While the mirror behind the figures' heads could be understood as a religious symbol, it also introduces an alternative perspective. The mirror could also convey the domestic setting in which Cassatt places her figures. The mirror in this painting is opaque which creates what the curator Judith Barter describes as a sense of "intimacy, privacy, and quite thoughtfulness."

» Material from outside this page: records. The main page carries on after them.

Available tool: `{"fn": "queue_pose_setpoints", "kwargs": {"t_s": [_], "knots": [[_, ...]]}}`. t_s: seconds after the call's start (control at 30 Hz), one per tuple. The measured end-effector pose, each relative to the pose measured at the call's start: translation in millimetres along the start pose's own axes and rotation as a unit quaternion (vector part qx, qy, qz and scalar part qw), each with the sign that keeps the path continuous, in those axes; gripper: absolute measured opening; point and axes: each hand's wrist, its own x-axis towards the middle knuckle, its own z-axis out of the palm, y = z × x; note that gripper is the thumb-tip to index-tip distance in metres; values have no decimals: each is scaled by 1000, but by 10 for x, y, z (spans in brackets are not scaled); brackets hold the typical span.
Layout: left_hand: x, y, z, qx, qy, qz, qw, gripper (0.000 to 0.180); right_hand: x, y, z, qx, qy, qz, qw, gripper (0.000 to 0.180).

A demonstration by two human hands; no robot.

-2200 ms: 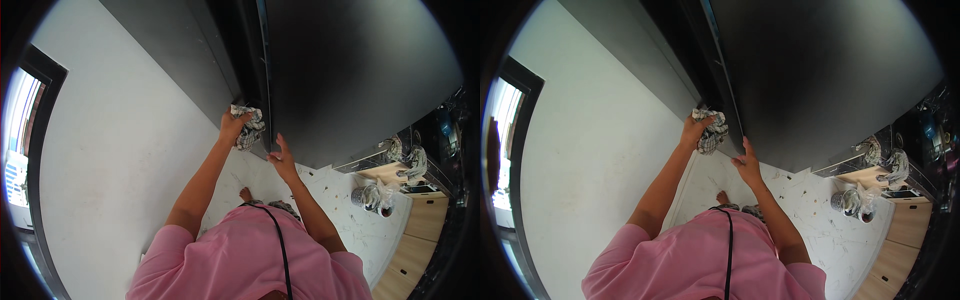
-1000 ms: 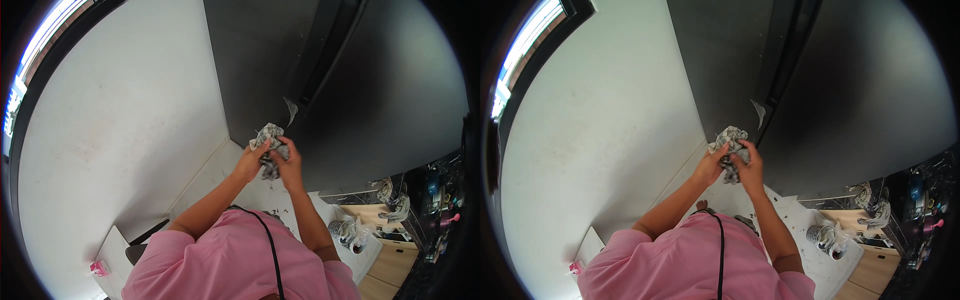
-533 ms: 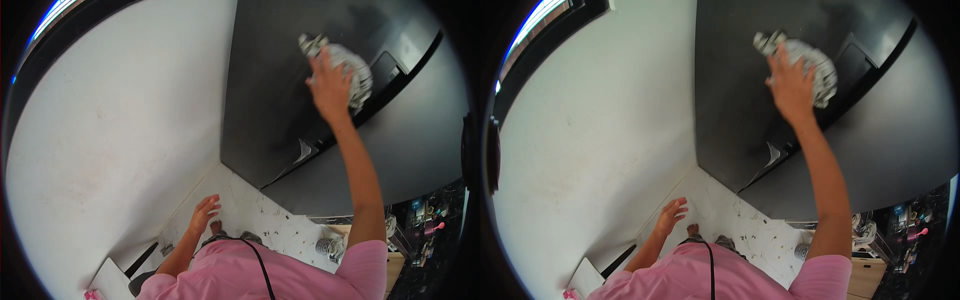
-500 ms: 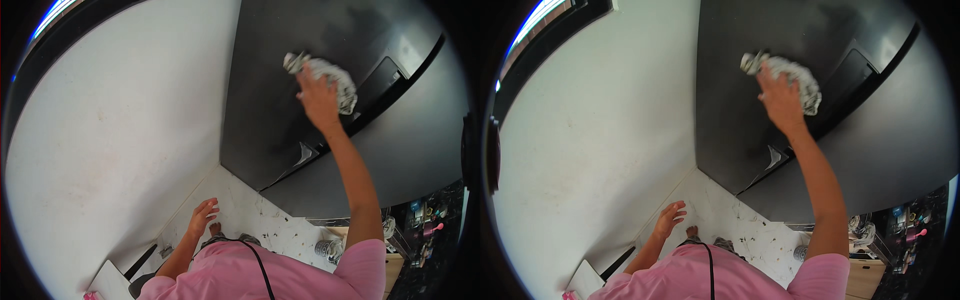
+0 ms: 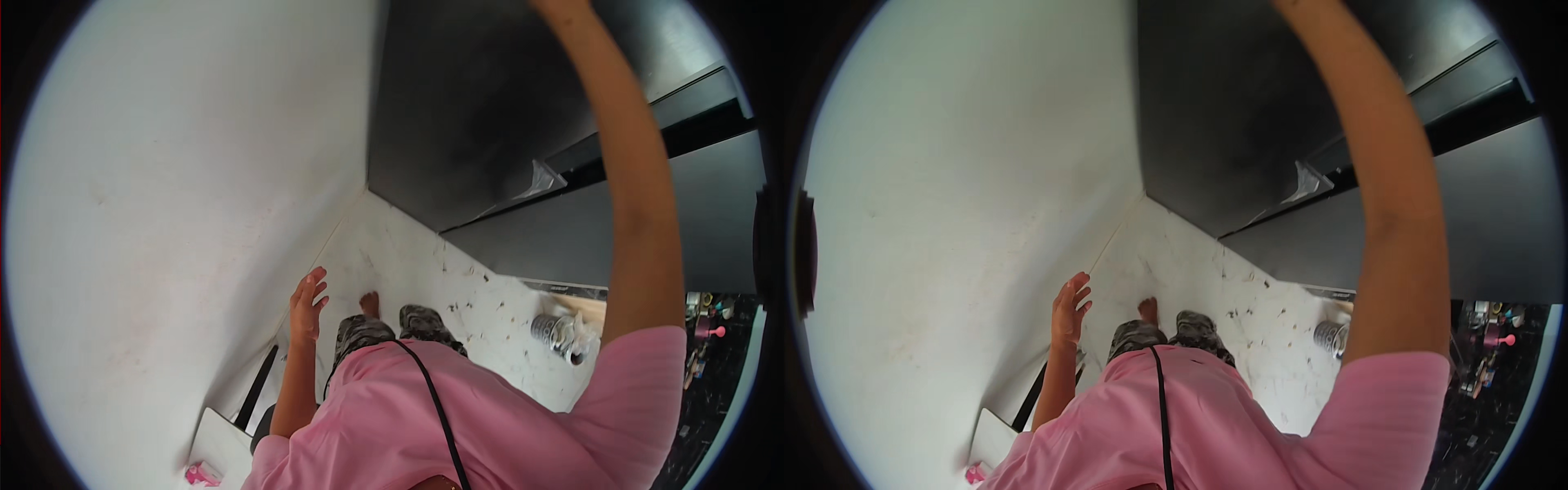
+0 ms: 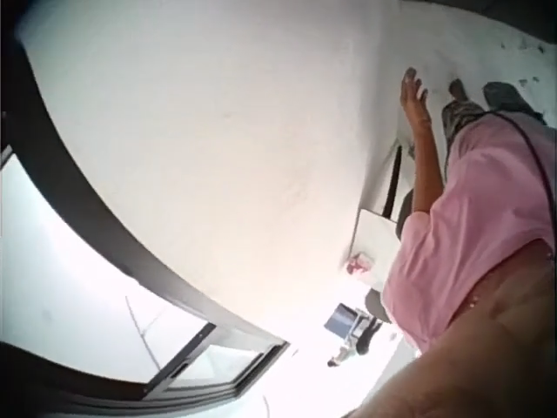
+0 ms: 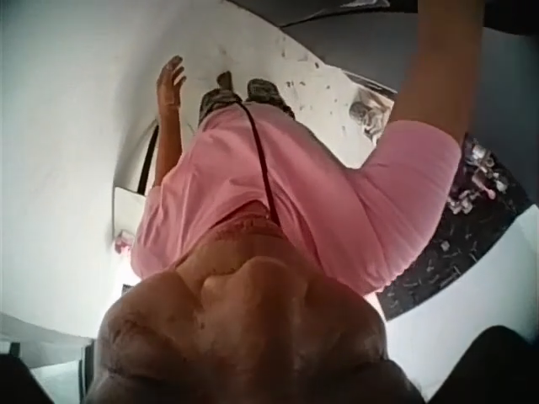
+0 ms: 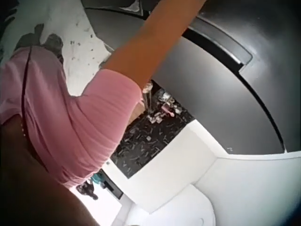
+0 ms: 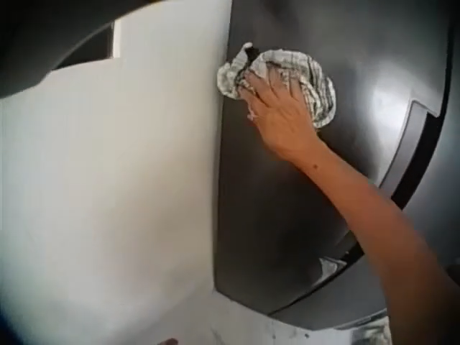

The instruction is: Cleaning the refrigerator door and shelves and organizing food items in lower kitchen cabinets.

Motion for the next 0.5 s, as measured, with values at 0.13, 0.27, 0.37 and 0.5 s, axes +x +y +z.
{"fn": "queue_pose_setpoints", "kwargs": {"t_s": [0.13, 0.27, 0.37, 0.5], "knots": [[-4, -238, 233, -10, 47, -36, 998, 54, -2140, -1296, 776, 247, -146, -103, 952, 34], [-41, -542, 536, 21, 24, -93, 995, 55, -3866, -1902, 333, 417, -367, -36, 830, 20], [68, -744, 1034, 45, -6, -118, 992, 58, -4882, -2455, -582, 516, -349, 364, 693, 28], [271, -945, 2037, -14, -113, -187, 976, 62, -5035, -2626, -2011, 596, -274, 754, 30, 29]]}}
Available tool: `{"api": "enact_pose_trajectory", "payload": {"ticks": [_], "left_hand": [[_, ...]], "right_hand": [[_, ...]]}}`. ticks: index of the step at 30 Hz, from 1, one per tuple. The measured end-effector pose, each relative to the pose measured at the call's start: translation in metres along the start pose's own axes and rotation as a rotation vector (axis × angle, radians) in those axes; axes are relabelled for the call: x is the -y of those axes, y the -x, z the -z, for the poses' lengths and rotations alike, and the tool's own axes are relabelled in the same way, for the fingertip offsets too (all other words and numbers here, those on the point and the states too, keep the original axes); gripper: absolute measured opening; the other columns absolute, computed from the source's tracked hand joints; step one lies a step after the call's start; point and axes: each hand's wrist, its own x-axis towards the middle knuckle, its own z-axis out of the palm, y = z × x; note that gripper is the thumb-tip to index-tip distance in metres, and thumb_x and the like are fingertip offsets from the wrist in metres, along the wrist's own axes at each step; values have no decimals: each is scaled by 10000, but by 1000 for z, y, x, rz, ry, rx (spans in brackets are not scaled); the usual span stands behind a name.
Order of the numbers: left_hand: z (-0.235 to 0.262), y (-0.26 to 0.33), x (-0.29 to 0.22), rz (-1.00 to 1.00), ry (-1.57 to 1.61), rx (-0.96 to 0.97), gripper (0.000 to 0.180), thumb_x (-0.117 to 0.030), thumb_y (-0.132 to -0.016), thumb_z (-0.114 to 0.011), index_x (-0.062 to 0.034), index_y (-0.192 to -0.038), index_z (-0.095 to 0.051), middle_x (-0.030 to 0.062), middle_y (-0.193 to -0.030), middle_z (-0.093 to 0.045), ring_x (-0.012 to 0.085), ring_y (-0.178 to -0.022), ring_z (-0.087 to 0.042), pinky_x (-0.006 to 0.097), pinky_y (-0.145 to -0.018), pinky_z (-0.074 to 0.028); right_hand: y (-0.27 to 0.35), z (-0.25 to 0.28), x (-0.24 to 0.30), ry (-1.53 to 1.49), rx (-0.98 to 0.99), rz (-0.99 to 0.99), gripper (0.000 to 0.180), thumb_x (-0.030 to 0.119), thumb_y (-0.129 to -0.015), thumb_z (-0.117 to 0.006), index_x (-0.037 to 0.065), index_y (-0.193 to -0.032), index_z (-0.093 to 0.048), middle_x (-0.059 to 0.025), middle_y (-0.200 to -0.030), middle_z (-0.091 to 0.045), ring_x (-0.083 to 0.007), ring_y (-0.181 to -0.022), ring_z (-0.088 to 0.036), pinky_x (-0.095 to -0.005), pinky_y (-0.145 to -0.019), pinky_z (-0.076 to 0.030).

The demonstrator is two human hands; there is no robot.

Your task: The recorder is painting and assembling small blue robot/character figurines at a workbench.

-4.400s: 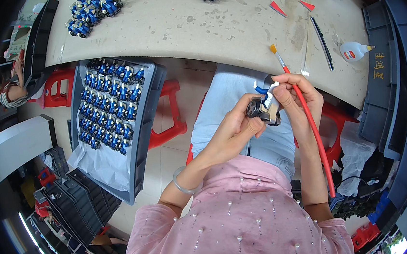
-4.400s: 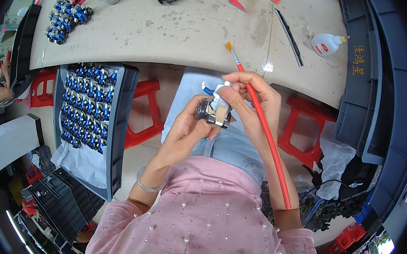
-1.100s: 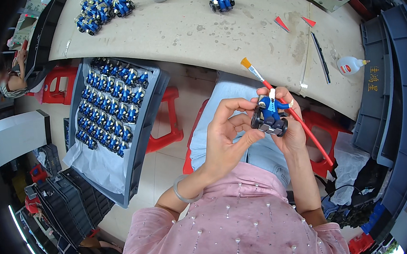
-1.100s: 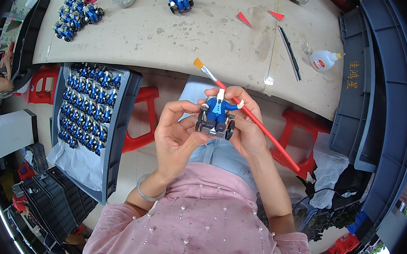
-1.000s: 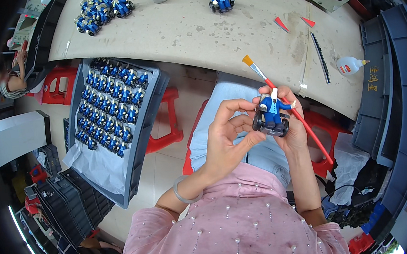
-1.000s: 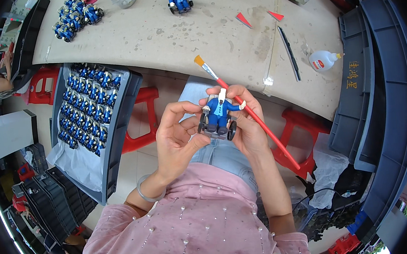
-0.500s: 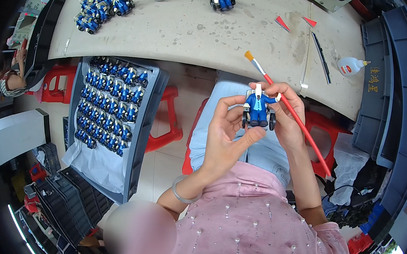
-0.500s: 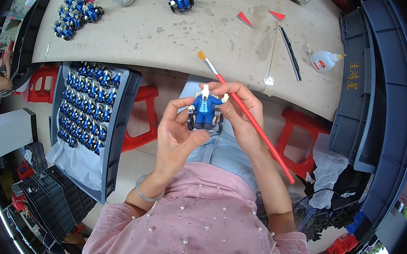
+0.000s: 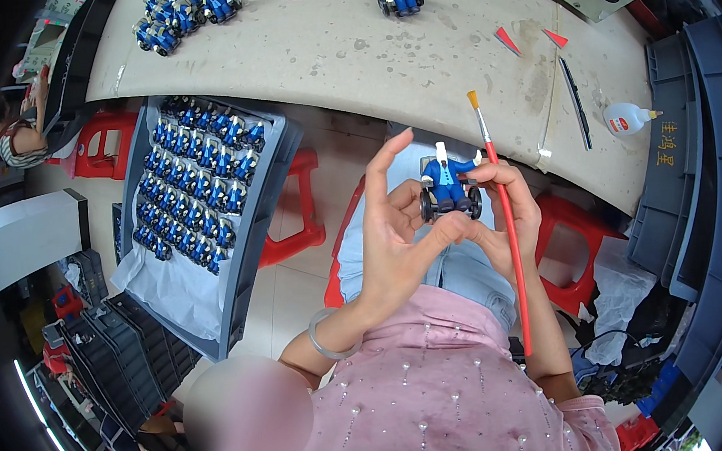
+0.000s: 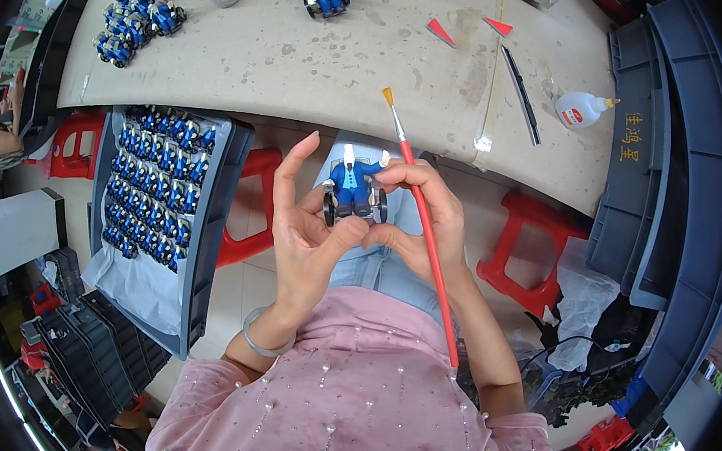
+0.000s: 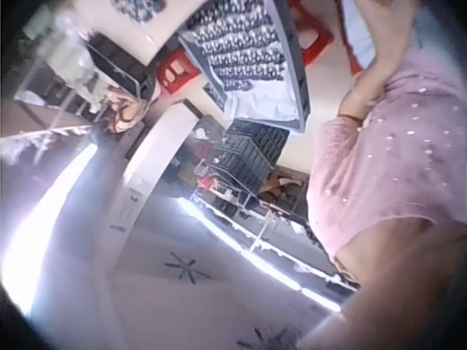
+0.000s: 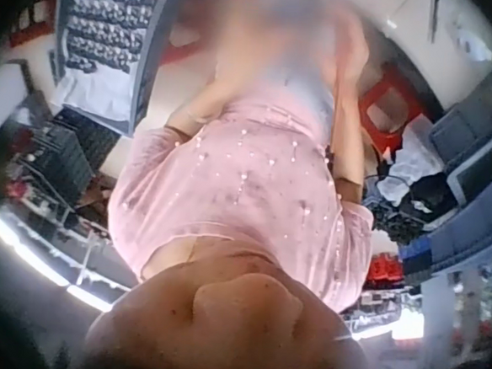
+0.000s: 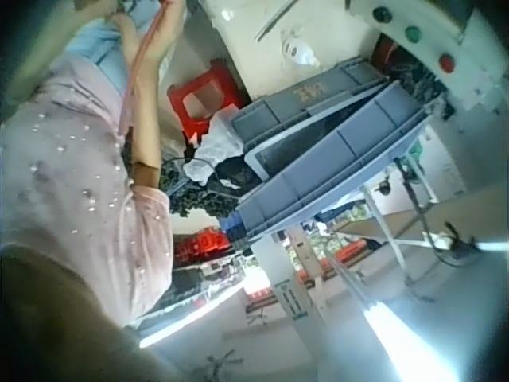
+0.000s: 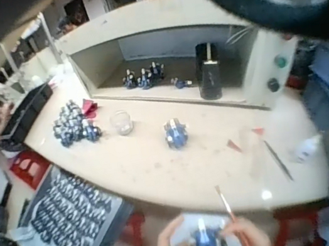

The art historian Griselda Pollock similarly rejects the idea that Cassatt was reworking the religious symbol of the Madonna and infant Christ. She argues that Cassatt was using images of a parent and child to express the phases of family life. Pollock discusses how one of Cassatt's main themes was the depiction of mother and child, making similarities with religious imagery incidental. Pollock maintains that Cassatt's focus was on the relationship between any mother with her child rather than on the relationship between Mary and Christ.

== Influences ==

=== Kitagawa Utamaro ===
Like many other Impressionists, Cassatt was influenced by Japanese art. In 1890, a Japanese graphic arts exhibition came to Paris and Cassatt frequently visited the exhibition. One of her main influences was Kitagawa Utamaro, whose subjects were similar to Cassatt's. He typically depicted woman and children going about their domestic lives. One print of Utamaro's that likely influenced Cassatt is Takashima Ohisha Using Two Mirrors to Observe Her Coiffure. Utamaro and Cassatt both use a mirror in their paintings to communicate the femininity of their subjects. Cassatt may have owned the print.

=== Edgar Degas ===
Because she was an Impressionist, Cassatt was naturally influenced by and worked closely with other members of the group, particularly Edgar Degas. The dealer Durand-Ruel, who sold Mother and Child, told the Havemeyers that when he asked Degas his opinion on the piece, he replied that it was "the finest work that Mary Cassatt ever did" and that "it contains all her qualities and is particularly characteristic of her talent." Later, Louisine Havemeyer learned that Degas had actually said: "It has all your [Mary's] qualities and all your faults—it's the baby Jesus and his English nurse."

== Ownership ==

=== Havemeyers ===
In 1899, the Havemeyer family offered $2000 for Mother and Child. This price was unusually high and was most likely due to Edgar Degas's praise for the painting. The Havemeyers at this point had a significant collection of Degas's works and a few other compositions by Cassatt.

=== The Metropolitan Museum of Art ===
In 1929, Mrs. Henry Osborne Havemeyer died and the painting was given to the Metropolitan Museum of Art. Today, the painting can be found in Gallery 774 of the museum.